Cardinality-Minimal Explanations for Monotonic Neural Networks

Cardinality-Minimal Explanations for Monotonic Neural Networks

Ouns El Harzli, Bernardo Cuenca Grau, Ian Horrocks

Proceedings of the Thirty-Second International Joint Conference on Artificial Intelligence
Main Track. Pages 3677-3685. https://doi.org/10.24963/ijcai.2023/409

In recent years, there has been increasing interest in explanation methods for neural model predictions that offer precise formal guarantees. These include abductive (respectively, contrastive) methods, which aim to compute minimal subsets of input features that are sufficient for a given prediction to hold (respectively, to change a given prediction).
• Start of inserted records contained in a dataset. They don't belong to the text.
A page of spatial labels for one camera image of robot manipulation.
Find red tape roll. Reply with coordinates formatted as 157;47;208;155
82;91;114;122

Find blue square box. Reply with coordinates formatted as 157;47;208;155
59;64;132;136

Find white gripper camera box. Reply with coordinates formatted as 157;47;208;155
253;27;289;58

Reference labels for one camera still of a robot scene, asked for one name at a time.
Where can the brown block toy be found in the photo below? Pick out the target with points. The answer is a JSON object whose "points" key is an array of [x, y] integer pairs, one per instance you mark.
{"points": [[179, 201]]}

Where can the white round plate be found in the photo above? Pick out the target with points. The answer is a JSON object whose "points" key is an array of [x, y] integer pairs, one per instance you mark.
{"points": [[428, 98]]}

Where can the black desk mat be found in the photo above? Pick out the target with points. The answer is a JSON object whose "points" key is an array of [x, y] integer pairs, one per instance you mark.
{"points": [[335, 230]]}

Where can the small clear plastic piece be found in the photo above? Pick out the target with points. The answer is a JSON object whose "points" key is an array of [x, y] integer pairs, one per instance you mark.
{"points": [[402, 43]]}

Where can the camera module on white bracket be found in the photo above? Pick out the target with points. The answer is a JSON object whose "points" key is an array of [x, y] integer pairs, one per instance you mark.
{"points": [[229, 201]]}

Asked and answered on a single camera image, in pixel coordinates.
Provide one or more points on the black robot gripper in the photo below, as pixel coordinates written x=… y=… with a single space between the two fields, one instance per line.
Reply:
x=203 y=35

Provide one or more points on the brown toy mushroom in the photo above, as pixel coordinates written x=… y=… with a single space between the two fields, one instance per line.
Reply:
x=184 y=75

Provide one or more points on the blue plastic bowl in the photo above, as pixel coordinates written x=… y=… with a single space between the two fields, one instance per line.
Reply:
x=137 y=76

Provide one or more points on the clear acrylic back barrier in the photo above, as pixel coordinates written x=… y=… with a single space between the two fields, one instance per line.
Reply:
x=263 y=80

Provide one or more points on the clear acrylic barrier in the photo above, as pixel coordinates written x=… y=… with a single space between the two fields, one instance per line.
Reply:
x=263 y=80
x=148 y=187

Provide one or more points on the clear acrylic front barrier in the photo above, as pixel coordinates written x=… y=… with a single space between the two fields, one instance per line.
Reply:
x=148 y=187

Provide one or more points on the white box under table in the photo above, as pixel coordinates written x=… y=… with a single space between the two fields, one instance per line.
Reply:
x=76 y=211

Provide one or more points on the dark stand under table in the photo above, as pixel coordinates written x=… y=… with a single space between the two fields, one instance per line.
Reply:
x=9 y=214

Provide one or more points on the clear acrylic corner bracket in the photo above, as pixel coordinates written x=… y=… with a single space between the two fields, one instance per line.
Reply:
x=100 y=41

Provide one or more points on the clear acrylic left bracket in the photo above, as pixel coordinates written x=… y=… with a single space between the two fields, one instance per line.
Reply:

The corresponding decision problems are, however, known to be intractable. In this paper, we investigate whether tractability can be regained by focusing on neural models implementing a monotonic function. Although the relevant decision problems remain intractable, we can show that they become solvable in polynomial time by means of greedy algorithms if we additionally assume that the activation functions are continuous everywhere and differentiable almost everywhere. Our experiments suggest favourable performance of our algorithms.
Keywords:
Machine Learning: ML: Explainable/Interpretable machine learning
AI Ethics, Trust, Fairness: ETF: Explainability and interpretability
Machine Learning: ML: Theory of deep learning